Solve[{y (z - x) == x^6, x zg - z zg == x z^2 za zb - x z za zb zg, 
za zg - zb zg == z za zb - z za^2 zb, zb - zg == z za zb - z zb^2, 
za zb (z - zg) == zg (-zb + zg), za > 0, zb > 0, zg > 0, z > 0}, {y, za, zb, zg, z}, Reals]

However Mathematica doesn't know how to solve it. Solutions show me something called Root and I can't make sense out of any of the expressions I get. What I get is:

y -> ConditionalExpression[((
x^6)/(-x + 
Root[-x + 
2 x^2 + (1 - 3 x - x^2) #1 + (1 + 2 x - 4 x^2) #1^2 + (-1 + 
 5 x - x^2) #1^3 + (-1 + x - x^2) #1^4 + x^2 #1^5 &, 3]))

I also tried using reduce which gives me a set of solutions for y:

y == Root[
x^26 + (-x^18 + x^19 - x^20 + 5 x^21) #1 + (-x^12 + x^13 + 3 x^14 - 
   4 x^15 + 10 x^16) #1^2 + (x^6 - x^7 + 5 x^8 + 3 x^9 - 6 x^10 + 
   10 x^11) #1^3 + (1 - x + 3 x^3 + x^4 - 4 x^5 + 
   5 x^6) #1^4 + (-1 + x) #1^5 &, 1] 

I've read this thread: How do I work with Root objects? but it doesn't solve my problem since I have this free parameter x that ruins everything.
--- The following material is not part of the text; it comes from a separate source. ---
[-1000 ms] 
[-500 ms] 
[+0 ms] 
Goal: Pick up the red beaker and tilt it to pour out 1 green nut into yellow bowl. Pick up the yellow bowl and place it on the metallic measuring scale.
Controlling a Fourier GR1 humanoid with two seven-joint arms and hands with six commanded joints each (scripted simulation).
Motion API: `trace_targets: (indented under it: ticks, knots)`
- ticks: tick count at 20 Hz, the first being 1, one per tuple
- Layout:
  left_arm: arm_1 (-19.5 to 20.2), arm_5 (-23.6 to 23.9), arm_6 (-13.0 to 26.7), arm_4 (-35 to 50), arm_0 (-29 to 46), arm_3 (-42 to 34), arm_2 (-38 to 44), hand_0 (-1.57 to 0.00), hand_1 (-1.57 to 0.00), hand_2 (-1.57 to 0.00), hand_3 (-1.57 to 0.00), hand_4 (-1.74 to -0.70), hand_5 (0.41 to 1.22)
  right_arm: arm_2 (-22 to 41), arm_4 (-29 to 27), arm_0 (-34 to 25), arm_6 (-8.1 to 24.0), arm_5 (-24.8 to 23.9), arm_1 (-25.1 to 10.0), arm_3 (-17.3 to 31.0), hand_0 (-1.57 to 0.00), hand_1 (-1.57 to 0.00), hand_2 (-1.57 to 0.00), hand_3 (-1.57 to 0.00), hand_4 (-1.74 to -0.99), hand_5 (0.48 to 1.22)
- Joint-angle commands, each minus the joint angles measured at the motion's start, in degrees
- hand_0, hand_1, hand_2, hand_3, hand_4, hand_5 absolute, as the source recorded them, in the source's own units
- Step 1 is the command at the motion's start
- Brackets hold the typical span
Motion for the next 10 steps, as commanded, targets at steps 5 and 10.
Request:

For example if I try ToRadicals or numerical value I don't get anything. How do I make sense of it? How can I proceed to get the full expression for y in terms of x without Root? I tried FindInstance but it doesn't work in my case since I have this free parameter x. If this helps I'm only interested in y, the rest of the parameters don't really matter. Any help is greatly appreciated.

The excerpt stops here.